The system handles various types of errors:

1. **Resource Exhaustion**: Automatic key rotation and retry
2. **API Errors**: Exponential backoff and retry
3. **Network Issues**: Graceful degradation
4. **Invalid Inputs**: Clear error messages

### Result Processing

```python
# Batch processing
for metadata, response, error in results:
    task_id = metadata.get('task_id', 'unknown')
    
    if error:
        if "exhausted" in error.lower():
            print(f"Task {task_id}: All keys exhausted, try again later")
        elif "persistent" in error.lower():
            print(f"Task {task_id}: Persistent API error")
        else:
            print(f"Task {task_id}: {error}")
    else:
        print(f"Task {task_id}: Success - {len(response)} characters")

# Streaming processing
try:
    metadata, response, error = stream_processor.process_single(prompt_data, timeout=60)
    if error:
        print(f"Error: {error}")
    else:
        print(f"Success: {response}")
except TimeoutError:
    print("Request timed out")
except RuntimeError as e:
    print(f"Runtime error: {e}")
```

## Logging Configuration

The library uses Python's logging module.
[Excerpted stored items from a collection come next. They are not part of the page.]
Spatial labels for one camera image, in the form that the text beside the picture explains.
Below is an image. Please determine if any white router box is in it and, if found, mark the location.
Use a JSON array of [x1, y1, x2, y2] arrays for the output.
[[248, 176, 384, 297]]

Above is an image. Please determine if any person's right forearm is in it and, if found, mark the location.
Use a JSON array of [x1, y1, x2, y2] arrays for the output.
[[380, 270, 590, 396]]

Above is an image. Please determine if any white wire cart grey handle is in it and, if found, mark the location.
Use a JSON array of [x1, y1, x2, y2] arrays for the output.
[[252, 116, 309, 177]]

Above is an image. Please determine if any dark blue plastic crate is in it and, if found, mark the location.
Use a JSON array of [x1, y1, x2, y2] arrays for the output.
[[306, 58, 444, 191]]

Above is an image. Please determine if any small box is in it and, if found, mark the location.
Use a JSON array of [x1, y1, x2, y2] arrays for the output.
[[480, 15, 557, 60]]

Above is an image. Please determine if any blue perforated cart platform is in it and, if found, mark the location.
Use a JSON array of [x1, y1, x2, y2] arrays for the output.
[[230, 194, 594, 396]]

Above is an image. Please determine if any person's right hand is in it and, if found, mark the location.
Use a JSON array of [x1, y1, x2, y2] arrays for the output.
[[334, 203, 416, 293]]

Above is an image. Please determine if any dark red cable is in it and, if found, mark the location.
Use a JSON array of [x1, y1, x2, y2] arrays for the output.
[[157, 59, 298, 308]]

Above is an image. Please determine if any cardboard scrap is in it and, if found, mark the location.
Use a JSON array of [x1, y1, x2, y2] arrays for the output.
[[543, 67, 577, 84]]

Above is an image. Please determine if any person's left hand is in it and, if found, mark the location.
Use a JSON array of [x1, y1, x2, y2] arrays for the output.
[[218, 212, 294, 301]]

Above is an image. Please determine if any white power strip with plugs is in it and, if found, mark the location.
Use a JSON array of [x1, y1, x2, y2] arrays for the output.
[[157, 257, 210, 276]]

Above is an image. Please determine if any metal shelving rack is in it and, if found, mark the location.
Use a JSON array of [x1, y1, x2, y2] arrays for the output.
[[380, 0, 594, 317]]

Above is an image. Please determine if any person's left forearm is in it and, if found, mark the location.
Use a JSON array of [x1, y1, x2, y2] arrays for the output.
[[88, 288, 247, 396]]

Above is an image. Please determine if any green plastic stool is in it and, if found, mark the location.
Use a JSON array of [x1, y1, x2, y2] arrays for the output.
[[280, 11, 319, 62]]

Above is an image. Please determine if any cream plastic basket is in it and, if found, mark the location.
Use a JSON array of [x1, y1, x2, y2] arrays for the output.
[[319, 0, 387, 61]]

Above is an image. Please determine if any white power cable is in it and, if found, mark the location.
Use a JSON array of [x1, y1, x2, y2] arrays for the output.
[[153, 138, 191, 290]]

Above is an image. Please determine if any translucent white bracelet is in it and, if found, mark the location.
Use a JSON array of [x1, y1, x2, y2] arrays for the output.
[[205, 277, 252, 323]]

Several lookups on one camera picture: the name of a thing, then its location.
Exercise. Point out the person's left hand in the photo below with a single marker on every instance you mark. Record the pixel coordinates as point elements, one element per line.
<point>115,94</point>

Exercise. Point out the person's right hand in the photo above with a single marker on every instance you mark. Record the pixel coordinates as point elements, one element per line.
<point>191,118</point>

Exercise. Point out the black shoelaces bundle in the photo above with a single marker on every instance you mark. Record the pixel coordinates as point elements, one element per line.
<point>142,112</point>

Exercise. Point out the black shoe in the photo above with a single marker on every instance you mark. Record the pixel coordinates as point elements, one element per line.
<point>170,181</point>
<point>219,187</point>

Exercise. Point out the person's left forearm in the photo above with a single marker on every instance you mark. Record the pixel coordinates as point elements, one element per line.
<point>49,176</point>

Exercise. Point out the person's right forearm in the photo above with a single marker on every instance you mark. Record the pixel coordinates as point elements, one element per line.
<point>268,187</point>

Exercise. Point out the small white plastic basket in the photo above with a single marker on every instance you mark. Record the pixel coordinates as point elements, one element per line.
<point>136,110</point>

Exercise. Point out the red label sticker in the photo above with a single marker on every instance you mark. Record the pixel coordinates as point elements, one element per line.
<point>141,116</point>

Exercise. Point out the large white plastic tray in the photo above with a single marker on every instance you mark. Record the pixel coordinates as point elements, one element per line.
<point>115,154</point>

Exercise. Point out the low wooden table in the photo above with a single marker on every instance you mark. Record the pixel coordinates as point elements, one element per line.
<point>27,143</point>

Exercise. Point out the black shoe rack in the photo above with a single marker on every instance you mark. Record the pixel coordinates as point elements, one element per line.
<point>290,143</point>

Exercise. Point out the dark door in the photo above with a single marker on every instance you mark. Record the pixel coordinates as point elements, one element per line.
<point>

Customize as needed:

```python
import logging

# Set log level
logging.getLogger().setLevel(logging.DEBUG)

# Custom format
logging.basicConfig(
    level=logging.INFO,
    format="%(asctime)s - %(levelname)s - [%(threadName)s] - %(message)s",
    handlers=[
        logging.FileHandler("gemini_parallel.log"),
        logging.StreamHandler()
    ]
)
```

## Common Issues

1. **"No valid API keys found"**
   - Check if `.env` file exists in your project root
   - Verify API key variable names in `.env` file
   - Ensure `.env` file is in the same directory as your script
   - Check if API keys are valid and active

2. **"All keys exhausted"**
   - Wait for cooldown periods to expire
   - Add more API keys to your `.env` file
   - Reduce request rate

3. **"Workers not running" (Streaming only)**
   - Call `stream_processor.start()` before processing requests
   - Check if `stop()` was called accidentally

4. **"Request timeout" (Streaming only)**
   - Increase timeout parameter in `process_single()`
   - Check if workers are stuck due to key exhaustion

5. **"Failed to initialize client"**
   - Check API key validity in `.env` file
   - Verify network connectivity
   - Check Google AI service status

### Debug Mode

Enable debug logging for detailed information:

```python
import logging
logging.getLogger().setLevel(logging.DEBUG)
```

## License

This project is provided as-is for educational and development purposes. Please comply with Google's Gemini API terms of service when using this library.